Abstract
Purpose :
Primary Sjögren's syndrome (pSS) is an autoimmune disease of the lacrimal and salivary glands. Recently, multiple clinical studies revealed an overactivated DNA sensing mechanism in pSS patients. Cytosolic double-stranded DNA activates both AIM2 and cyclic GMP–AMP synthase (cGAS). The activation of cGAS produces Cyclic-GMP-AMP (cGAMP), which then, directly interacts with the stimulator of interferon genes (STING) leading to its activation and production of type I-IFN. We reported the activation of the AIM2 inflammasome stimulated by self-genomic DNA (gDNA) in myoepithelial cells (MECs).

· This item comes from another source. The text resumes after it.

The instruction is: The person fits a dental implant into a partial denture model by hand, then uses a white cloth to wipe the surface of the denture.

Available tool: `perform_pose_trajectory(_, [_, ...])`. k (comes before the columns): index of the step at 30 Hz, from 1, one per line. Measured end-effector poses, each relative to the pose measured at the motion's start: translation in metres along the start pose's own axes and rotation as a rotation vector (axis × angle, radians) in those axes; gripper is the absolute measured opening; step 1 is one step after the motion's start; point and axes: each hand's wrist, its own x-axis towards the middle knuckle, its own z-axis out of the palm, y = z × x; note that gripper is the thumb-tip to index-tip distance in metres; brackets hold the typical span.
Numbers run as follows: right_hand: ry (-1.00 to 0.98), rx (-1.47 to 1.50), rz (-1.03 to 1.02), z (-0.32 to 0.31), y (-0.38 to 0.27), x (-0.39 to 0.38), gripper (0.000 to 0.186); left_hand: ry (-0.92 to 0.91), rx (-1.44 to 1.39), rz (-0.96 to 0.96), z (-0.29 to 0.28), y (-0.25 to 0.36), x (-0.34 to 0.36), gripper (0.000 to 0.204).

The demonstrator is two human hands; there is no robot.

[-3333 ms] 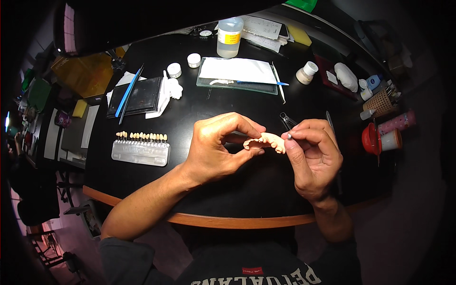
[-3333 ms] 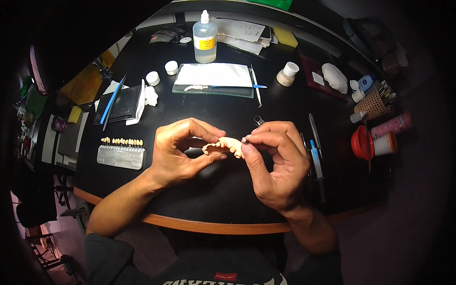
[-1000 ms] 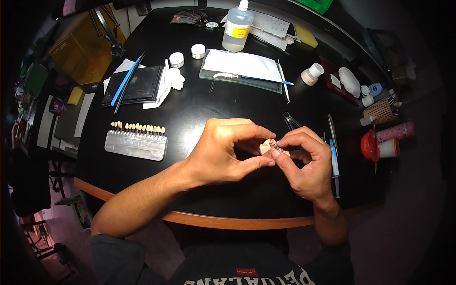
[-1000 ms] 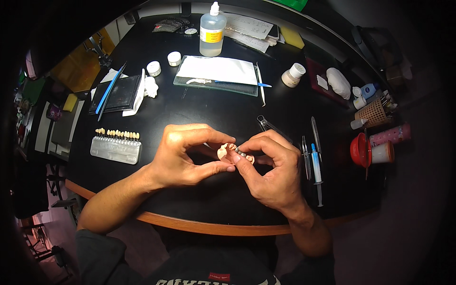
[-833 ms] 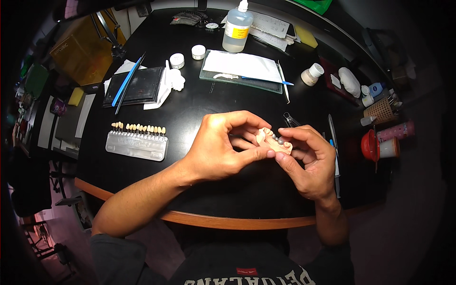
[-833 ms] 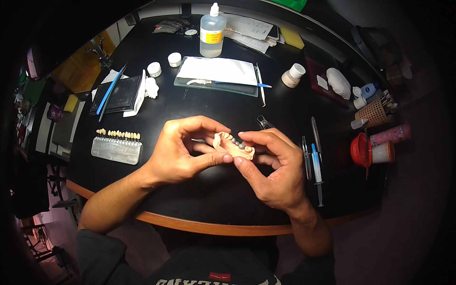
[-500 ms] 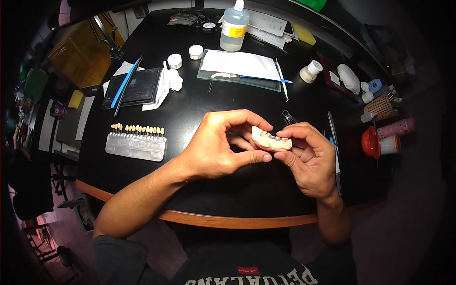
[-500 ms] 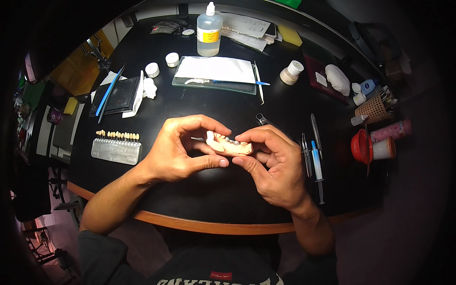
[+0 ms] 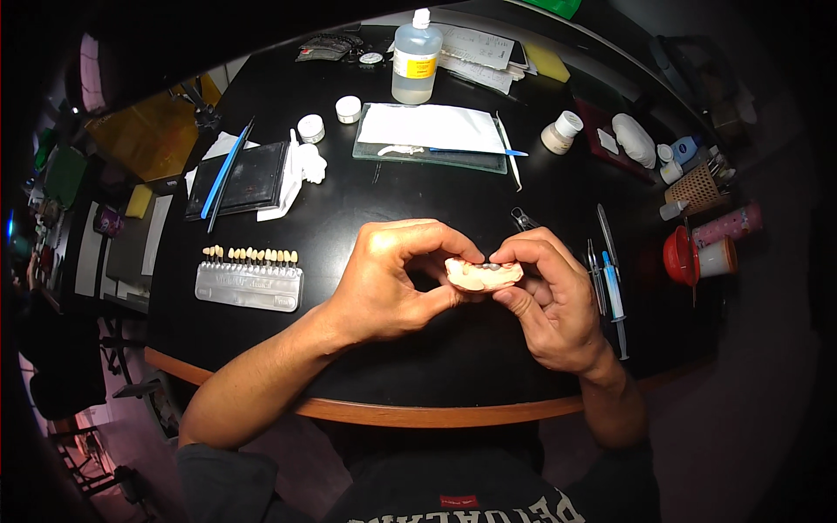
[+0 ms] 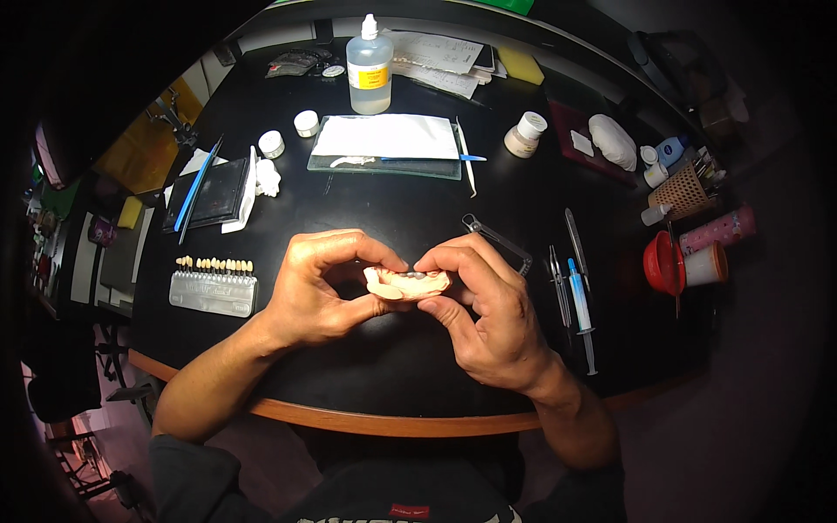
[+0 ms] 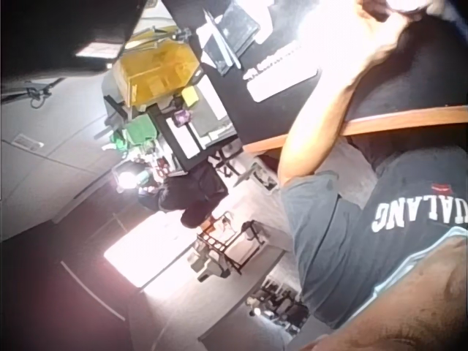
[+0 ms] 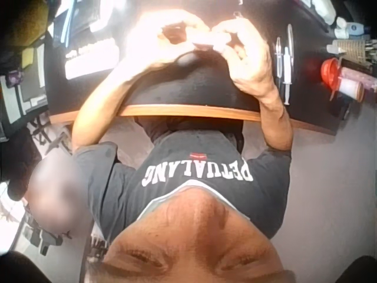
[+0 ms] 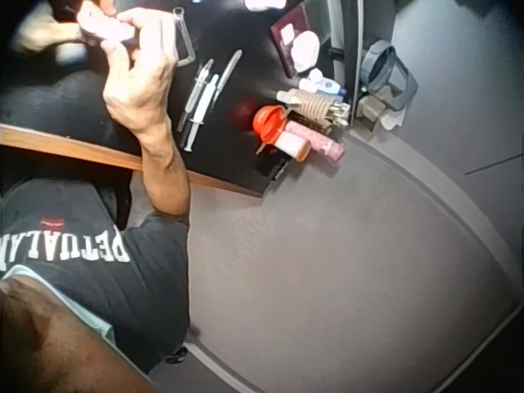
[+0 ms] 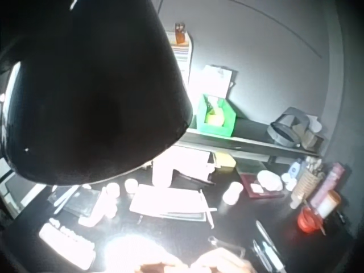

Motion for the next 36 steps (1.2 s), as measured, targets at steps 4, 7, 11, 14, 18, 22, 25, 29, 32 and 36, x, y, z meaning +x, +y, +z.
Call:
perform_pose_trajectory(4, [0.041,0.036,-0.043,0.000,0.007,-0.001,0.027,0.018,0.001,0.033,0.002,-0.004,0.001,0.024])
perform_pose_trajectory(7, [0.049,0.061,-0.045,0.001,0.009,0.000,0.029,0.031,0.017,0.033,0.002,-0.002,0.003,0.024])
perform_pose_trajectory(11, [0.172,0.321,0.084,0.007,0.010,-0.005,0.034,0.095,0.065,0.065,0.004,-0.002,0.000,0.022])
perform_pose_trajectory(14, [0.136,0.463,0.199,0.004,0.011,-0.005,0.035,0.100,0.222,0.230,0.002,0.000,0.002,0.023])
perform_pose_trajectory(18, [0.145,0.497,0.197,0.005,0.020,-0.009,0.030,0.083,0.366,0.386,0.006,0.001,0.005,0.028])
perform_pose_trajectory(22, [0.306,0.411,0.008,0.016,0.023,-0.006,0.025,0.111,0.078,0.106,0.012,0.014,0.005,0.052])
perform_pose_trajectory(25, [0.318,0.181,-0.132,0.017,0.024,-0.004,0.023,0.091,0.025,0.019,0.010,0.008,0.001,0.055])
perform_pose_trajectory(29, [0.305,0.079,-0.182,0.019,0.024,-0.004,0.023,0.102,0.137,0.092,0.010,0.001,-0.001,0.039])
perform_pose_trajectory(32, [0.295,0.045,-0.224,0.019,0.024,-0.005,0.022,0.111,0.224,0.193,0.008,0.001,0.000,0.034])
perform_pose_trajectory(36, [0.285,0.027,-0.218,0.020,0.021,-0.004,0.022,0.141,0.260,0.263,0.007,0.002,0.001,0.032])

Herein, we identified the components of the gDNA sensing signaling pathway via STING in MECs.
Methods :
Primary MECs were cultured from lacrimal glands collected from 8-week-old female C57BL6J mice. Self-genomic DNA was extracted from the spleen and introduced to the MECs 18h prior to the analysis. Immunofluorescence microscopy (IFM) and Western Blotting (WB) were used to detect the activation of signaling molecules. ELISA was used to analyze the secretion of type-I IFN. Cell death was determined by propidium iodine. For in vivo experiments, 12-week-old male NOD.B10.H2B mice were used with age/sex-matched Balb/C as the controls.
Results :
Treatment with gDNA translocated STING from the nucleus to the cytoplasm and induced its dimerization. gDNA also stimulated the secretion of IFN-β but not IFN-α. The secretion of IFN-β was completely blocked by a STING-specific inhibitor H151, indicating that IFN-β secretion was dependent on STING activation. Both downstream signaling molecules TBK1 and NFκB were activated by gDNA, and the activation of NFκB was independent of the TBK1 signal. IFN-β further enhanced the secretion of IL-1β stimulated by gDNA and induced cell death. A strong positive fluorescent signal of STING was observed in the lacrimal glands from the NOD.B10.H2B mice, but not in the Balb/C controls. Increased interferon regulator factor (IRF)-9 expression was also observed in NOD.B10.H2B mice, indicating the transcription of interferon-stimulated genes in the lacrimal gland was activated, potentially by IFN-β produced from STING activation.
Conclusions :
We conclude that Self-gDNA is proinflammatory to lacrimal gland MECs by activating STING pathways, leading to the secretion of IFN-β, which promotes the AIM2 inflammasome activity and cell death.
This abstract was presented at the 2023 ARVO Annual Meeting, held in New Orleans, LA, April 23-27, 2023.